A boca fica seca. Se antes ele achava que estava com sorte, agora pira de vez. “será que eu sou um ET? Estou sonhando? Pirei de vez? Que droga puseram no meu refrigerante?” depois de um tempo (curto/longo) não tinha mais dúvida. “Se uma tremenda gostosa te chama para assistir filme na casa dela, sem mãe, pai, irmãos ou cachorro, com aquele perfume resistente a altas temperaturas e aquela microssaia, só pode querer uma coisa”... Assistir filme.
Na grande sala do apartamento enorme tocava um Cd do Lulu Santos. “Advinha o que”, “Um pro outro”, “Certo alguém” “Já é”... E podia tá tocando até RBD. E ele sabia onde tava? Não se mijou todo por que não tinha bebido, nem comido nada, o dia todo, a semana inteira, o mês inteiro, o ano inteiro, a vida toda. Antes de receber o convite para ir ao quarto, “ver o filme num ambiente mais tranqüilo”, já estava mais do que excitado, abismado, nervoso e consumido. “ambiente tranqüilo?” um lugar mais tranqüilo que aquele apartamento só um cemitério. “Ali era o paraíso?”
Tirando o fato dele não conseguir mais falar ou mexer as pernas, tudo estava sobre o mais completo controle. O filme era ótimo: “qualquer coisa de qualquer locadora”. Melhor impossível. Ela sentada no lado direito da cama, ele do lado esquerdo, sentado numa cadeira, que agora era elétrica e de balanço. Já estava inventando coisas. Era mesmo um gênio. Criando a toda hora. “Cadê meu fone de ouvido?” de repente começou a lembrar das aulas de literatura Brasileira, um verso do “Ascenso Ferreira” que sua professora havia recitado na sala meses atrás. A poesia falava alguma coisa sobre cinema. “e por que não a chamei para ir ao cinema?” boa hora de pensar nessas coisas.

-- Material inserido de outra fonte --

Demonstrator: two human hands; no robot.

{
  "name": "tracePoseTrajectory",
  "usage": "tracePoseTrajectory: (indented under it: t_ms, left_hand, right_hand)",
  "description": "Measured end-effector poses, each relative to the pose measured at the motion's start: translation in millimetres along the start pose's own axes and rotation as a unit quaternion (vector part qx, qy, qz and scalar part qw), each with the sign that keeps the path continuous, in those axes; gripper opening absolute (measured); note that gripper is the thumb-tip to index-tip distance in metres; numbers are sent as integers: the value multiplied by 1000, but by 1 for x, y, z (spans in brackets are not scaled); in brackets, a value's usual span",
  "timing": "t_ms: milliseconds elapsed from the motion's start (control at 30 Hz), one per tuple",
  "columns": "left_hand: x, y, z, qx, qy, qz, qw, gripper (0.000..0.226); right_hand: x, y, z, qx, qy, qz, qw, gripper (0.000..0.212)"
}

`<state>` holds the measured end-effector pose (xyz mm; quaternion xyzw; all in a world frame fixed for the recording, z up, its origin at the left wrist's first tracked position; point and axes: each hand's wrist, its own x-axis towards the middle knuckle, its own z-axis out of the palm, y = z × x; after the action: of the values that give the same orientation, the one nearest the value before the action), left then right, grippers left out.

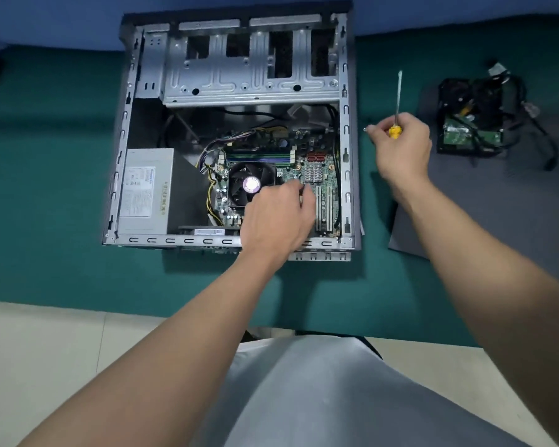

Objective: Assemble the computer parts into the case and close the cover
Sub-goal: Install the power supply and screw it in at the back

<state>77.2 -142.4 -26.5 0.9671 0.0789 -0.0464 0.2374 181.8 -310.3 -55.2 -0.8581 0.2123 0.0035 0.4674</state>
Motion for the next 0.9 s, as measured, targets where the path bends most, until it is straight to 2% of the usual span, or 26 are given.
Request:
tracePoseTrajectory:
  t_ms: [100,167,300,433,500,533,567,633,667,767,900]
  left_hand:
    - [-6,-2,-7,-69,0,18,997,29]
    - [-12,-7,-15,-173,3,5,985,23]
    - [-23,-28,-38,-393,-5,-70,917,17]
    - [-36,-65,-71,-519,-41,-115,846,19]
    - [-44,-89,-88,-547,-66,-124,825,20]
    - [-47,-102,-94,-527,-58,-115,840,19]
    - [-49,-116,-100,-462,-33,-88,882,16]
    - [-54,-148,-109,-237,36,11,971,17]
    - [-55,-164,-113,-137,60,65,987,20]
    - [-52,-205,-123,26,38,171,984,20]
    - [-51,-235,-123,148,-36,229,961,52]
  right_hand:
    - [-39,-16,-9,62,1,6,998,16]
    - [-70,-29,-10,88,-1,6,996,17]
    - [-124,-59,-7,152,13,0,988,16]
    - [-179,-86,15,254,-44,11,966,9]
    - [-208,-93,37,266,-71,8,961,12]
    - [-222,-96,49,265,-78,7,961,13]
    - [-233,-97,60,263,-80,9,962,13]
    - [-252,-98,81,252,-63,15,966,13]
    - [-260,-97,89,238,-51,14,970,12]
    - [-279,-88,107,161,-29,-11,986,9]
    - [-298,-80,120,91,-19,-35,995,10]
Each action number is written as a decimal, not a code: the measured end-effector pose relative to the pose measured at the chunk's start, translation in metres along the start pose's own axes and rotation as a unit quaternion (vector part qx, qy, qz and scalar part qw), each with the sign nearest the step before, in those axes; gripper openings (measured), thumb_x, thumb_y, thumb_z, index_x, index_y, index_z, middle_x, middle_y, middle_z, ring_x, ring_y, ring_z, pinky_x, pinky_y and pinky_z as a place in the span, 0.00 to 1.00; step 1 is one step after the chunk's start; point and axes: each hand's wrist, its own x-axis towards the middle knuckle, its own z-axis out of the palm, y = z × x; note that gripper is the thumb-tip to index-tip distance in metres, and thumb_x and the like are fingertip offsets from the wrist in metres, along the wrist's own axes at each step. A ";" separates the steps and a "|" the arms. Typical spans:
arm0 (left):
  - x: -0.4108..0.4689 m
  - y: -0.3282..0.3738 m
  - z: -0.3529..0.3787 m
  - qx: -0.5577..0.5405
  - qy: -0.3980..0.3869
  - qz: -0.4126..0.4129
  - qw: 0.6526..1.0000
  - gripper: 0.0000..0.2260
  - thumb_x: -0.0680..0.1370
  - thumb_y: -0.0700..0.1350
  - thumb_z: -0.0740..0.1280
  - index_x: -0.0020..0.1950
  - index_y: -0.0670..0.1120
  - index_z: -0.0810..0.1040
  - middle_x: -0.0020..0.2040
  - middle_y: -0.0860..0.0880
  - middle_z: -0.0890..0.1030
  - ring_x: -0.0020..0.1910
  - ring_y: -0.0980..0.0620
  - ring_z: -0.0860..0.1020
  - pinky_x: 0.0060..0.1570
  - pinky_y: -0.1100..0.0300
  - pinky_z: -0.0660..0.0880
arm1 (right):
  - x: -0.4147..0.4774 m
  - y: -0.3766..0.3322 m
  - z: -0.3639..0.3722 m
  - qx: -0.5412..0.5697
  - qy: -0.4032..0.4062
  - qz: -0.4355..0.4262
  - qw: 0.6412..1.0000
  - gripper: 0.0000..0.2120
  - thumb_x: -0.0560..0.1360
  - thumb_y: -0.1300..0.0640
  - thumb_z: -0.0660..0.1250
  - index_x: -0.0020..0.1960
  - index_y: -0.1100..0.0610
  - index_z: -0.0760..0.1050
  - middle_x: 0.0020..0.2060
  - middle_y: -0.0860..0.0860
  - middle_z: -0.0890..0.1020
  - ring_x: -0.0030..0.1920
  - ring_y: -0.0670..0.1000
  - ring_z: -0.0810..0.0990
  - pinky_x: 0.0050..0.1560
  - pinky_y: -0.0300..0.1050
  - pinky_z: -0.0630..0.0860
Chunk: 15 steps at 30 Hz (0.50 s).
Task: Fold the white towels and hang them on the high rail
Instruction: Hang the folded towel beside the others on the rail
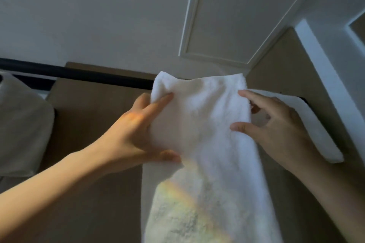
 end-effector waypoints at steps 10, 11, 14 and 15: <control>0.103 -0.021 -0.022 0.230 0.028 -0.003 0.973 0.54 0.54 0.79 0.60 0.77 0.58 0.56 0.55 0.56 0.63 0.56 0.52 0.65 0.54 0.57 0.65 | 0.089 0.015 0.002 0.004 0.053 0.001 0.999 0.33 0.64 0.50 0.80 0.68 0.47 0.75 0.52 0.44 0.73 0.58 0.49 0.75 0.63 0.47 0.72; 0.110 -0.022 -0.024 0.240 0.027 -0.006 0.970 0.54 0.54 0.79 0.60 0.76 0.58 0.57 0.57 0.54 0.66 0.59 0.50 0.65 0.57 0.56 0.65 | 0.096 0.017 0.003 0.001 0.050 0.000 0.999 0.33 0.64 0.49 0.80 0.68 0.47 0.75 0.52 0.45 0.73 0.59 0.50 0.76 0.64 0.50 0.72; 0.126 -0.029 -0.025 0.252 0.011 -0.018 0.968 0.52 0.54 0.80 0.60 0.75 0.58 0.59 0.60 0.50 0.69 0.61 0.47 0.66 0.58 0.53 0.66 | 0.113 0.025 0.012 -0.013 0.029 0.007 0.999 0.34 0.65 0.47 0.79 0.69 0.48 0.74 0.56 0.49 0.79 0.61 0.53 0.77 0.65 0.55 0.72; 0.129 -0.032 -0.024 0.255 0.003 -0.024 0.967 0.52 0.55 0.80 0.61 0.74 0.58 0.60 0.61 0.49 0.69 0.62 0.46 0.66 0.59 0.53 0.66 | 0.117 0.028 0.018 -0.015 0.015 0.014 1.000 0.34 0.66 0.47 0.79 0.69 0.49 0.74 0.59 0.51 0.80 0.63 0.53 0.76 0.66 0.56 0.71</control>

Na metade do filme, já conseguia tecer alguns comentários simples. O duro era agüentar as quase quarenta e duas cenas de sexo que tinha no filme (e não. Não era Brasileiro nem pornográfico. Segundo ela, era “outra forma de representar o amo platônico”. Coisa simples. Como não concordar?). A moça no filme se contorcendo toda, ela, na cama respirando fundo. Ele travado feito um aleijado naquela cadeira cósmica.

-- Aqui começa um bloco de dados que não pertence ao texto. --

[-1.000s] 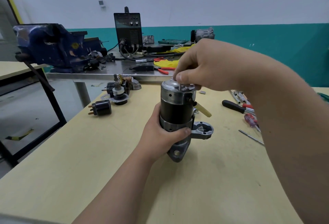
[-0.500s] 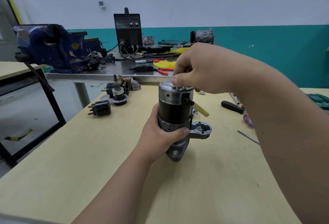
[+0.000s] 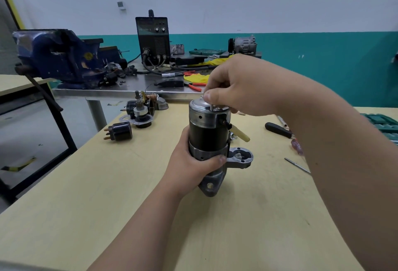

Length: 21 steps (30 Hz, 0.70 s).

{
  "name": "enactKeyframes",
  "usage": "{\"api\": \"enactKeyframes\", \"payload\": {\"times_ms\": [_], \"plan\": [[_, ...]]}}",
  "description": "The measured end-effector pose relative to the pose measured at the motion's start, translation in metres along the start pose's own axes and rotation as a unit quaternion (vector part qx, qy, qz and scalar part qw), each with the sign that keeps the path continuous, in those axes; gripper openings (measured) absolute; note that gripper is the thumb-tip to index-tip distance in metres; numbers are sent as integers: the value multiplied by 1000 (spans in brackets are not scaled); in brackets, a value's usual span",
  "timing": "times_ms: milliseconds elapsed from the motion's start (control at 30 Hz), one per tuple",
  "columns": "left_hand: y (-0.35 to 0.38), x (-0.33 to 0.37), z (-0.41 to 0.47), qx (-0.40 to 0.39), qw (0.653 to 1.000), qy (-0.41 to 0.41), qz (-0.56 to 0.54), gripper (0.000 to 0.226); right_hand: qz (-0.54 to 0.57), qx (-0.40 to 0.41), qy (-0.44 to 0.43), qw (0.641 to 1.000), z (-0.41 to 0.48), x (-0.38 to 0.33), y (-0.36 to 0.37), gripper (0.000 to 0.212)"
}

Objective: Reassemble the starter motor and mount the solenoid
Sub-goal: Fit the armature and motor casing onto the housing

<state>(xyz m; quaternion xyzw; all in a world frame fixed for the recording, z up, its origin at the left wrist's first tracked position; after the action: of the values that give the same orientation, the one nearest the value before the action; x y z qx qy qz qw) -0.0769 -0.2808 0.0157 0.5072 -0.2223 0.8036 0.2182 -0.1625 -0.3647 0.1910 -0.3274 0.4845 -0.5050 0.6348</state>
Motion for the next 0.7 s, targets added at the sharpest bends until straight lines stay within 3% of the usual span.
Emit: {"api": "enactKeyframes", "payload": {"times_ms": [267,467,700], "plan": [[3,0,-2,3,1000,-9,-9,68,-126,90,48,987,-3,-3,9,36],[0,0,0,-24,999,-17,-12,65,-35,-31,-15,999,-2,-7,2,14],[4,0,0,2,1000,-9,-6,66,-112,35,13,993,4,1,8,34]]}}
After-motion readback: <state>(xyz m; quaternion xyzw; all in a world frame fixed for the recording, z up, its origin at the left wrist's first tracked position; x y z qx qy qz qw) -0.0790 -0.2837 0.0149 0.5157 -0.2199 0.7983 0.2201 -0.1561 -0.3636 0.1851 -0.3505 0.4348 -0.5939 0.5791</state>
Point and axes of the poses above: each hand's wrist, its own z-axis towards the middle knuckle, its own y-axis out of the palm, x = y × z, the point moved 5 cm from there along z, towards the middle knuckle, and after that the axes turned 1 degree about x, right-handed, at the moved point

Ela se levanta rápido, coloca pausa no filme, senta no colo do indivíduo, que há essas horas já não possui a mesma cor. Olho no olho, testa na testa. Mãos em seus ombros e uma balançada, de leve, sobre o corpo enrijecido do rapaz. “já vi esse filme antes; muitas vezes. Vamos dar uma relaxada, só pra variar. Temos a noite toda para ver/fazer esse/um filme”. Ele já nem sabia mais o que ouvia. “tá gostoso assim?” o suor frio descendo pela testa, a palavra sim travada na garganta. O corpo de estátua enfeitando o quarto, a sala, o apartamento inteiro. O acontecimento do século, a quarta maravilha do mundo sobre seu corpo, o maior segredo da NASA roçando em seu peito, a maior sensação de perigo que já sentiu em sua vida, bem ali em sua mão.

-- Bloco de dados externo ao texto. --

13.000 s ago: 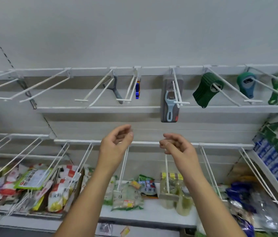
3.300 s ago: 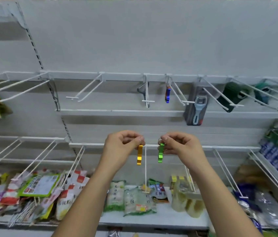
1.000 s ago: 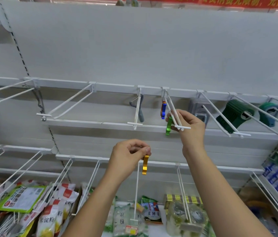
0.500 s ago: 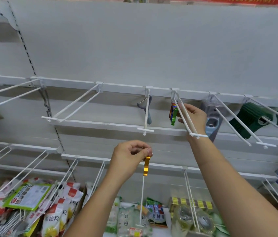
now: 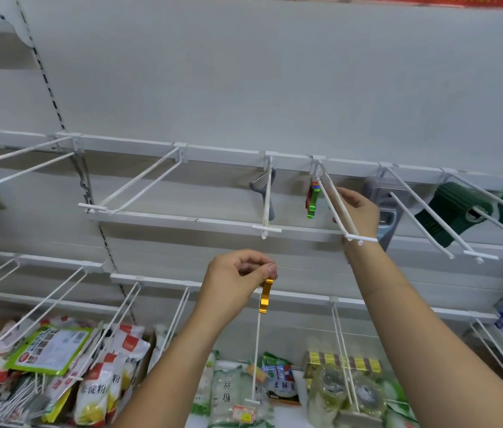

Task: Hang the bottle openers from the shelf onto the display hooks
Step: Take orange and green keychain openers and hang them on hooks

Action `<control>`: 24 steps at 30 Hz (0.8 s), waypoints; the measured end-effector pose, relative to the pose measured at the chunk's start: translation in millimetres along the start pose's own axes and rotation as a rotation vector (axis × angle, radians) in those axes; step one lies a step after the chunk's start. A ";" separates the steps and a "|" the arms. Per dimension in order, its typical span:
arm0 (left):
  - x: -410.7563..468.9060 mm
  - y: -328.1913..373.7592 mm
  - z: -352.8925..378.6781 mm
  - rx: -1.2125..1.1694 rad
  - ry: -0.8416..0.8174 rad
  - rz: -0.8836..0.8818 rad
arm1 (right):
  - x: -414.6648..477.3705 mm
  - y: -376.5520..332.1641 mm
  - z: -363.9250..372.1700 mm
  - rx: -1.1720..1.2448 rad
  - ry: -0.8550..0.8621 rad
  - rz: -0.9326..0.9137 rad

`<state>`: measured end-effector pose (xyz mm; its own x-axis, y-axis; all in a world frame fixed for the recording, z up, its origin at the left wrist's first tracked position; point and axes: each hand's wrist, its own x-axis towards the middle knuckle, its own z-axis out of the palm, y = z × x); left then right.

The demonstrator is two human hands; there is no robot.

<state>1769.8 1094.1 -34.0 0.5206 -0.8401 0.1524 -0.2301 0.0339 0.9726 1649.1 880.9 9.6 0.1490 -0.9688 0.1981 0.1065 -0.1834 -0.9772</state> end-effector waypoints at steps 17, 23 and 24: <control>-19.8 37.8 42.4 0.033 -0.054 0.099 | -124.5 17.1 -64.6 -0.063 -0.315 0.010; -23.1 59.2 48.5 -0.044 0.019 0.126 | -123.5 25.5 -77.2 -0.024 -0.245 0.073; -24.2 62.9 49.4 -0.072 0.031 0.133 | -123.5 27.5 -78.4 -0.017 -0.242 0.083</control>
<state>1702.1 1089.7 14.8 0.5144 -0.8087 0.2853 -0.2396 0.1839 0.9533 1556.5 982.5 -47.8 0.3881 -0.9128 0.1274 0.0675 -0.1097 -0.9917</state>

Ele cai da cadeira. Derruba a moça no chão. Bate a cabeça tão forte que acorda no outro dia, num hospital. Gagueja três, quatro palavras que agora não lembra. Depois desse ocorrido ele nunca mais assistiu filme algum, lembrou-se de poesia alguma, triou seu fone de ouvido ou falou qualquer coisa para qualquer moça bonita que sentou a seu lado, como quem não quer nada, no ônibus. Como a vida era injusta. “A vida não presta”. Ligou seu Mp3 e ouviu a canção.